The functions we will use will be a mix of `hub` based functions from our [MLRun Functions](http://github.com/mlrun/functions) repo, local and git based notebooks.

> The notebook should be run after generating the data in the [Generator Notebook](generator.ipynb)


we will start by setting up our environment, Loading MLRun and some utilities we will need

In [1]:
# Utils
import os
import json
import urllib
import numpy as np

# MLRun imports
from mlrun import mlconf
import kfp

# Setup API Endpoint
mlconf.dbpath = 'http://mlrun-api:8080'

Now lets define our current project 

## Create a project from a git repository

In [2]:
from mlrun import new_project

# update the dir and repo to reflect real locations 
# the remote git repo must be initialized in GitHub
project_dir = '../'
remote_git = 'https://github.com/zilbermanor/demo-network-operations.git'

# Create the project
newproj = new_project('network-operations', project_dir, init_git=True)
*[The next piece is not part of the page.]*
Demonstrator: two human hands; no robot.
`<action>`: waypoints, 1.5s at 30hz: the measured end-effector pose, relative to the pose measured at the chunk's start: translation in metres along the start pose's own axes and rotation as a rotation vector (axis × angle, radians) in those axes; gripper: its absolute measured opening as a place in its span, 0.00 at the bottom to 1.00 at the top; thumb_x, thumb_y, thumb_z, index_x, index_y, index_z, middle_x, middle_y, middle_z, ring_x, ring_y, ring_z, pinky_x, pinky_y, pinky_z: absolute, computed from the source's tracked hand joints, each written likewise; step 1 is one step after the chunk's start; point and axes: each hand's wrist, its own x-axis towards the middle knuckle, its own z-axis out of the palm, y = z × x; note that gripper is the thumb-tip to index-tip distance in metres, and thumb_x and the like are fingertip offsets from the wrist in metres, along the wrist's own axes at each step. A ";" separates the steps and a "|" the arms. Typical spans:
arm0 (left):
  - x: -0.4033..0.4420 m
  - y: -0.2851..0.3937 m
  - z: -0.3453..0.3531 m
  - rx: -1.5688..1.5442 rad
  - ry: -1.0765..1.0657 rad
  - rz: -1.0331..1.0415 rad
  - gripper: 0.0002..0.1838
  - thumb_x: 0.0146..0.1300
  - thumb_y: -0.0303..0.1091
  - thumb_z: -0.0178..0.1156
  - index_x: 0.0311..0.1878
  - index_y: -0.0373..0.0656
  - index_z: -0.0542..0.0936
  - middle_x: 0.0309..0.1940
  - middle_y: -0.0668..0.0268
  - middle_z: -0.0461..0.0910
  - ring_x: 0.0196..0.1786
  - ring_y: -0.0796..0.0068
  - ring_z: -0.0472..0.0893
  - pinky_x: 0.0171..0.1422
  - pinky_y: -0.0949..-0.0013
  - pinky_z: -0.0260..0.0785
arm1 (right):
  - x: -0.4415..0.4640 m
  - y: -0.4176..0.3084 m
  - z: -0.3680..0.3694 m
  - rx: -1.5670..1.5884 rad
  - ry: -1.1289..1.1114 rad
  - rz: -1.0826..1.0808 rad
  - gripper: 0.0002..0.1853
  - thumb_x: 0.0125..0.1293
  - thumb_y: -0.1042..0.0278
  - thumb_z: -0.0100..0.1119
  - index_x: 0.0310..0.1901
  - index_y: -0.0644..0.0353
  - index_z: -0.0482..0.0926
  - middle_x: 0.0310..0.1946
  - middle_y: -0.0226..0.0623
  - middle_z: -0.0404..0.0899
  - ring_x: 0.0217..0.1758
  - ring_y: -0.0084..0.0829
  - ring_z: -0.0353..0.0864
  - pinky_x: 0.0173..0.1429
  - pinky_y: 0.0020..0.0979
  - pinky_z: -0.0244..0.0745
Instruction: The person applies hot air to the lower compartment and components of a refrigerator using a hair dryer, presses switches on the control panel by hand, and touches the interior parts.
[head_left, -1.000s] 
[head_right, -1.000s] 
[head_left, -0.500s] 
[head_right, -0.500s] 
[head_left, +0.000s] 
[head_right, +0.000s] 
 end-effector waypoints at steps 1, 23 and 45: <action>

# We can update our project directory to the latest status by running
# newproj.pull()

Now that we have our project directory, lets forword our artifacts there to keep track of them

In [3]:
# Define an artifact path to keep track of where our artifacts are going
ARTIFACT_PATH =  os.path.join('/User', 'demo-network-operations', 'artifacts')
mlconf.artifact_path = os.path.join('/User', 'demo-network-operations', 'artifacts')

## Create and run functions

As we receive a new dataset, the first thing we would like to do is to explore it a bit, we can do that using our `describe` function in `mlrun/functions`

In [4]:
from mlrun import mount_v3io, new_model_server

In [5]:
# Define function versions to take
describe_tag = 'master'
aggregate_tag = 'development'
train_tag = 'master'
test_tag = 'master'

In [6]:
# Import the functions

# Nuclio fuction from Notebook
newproj.set_function(func='notebooks/generator.ipynb', name='generator')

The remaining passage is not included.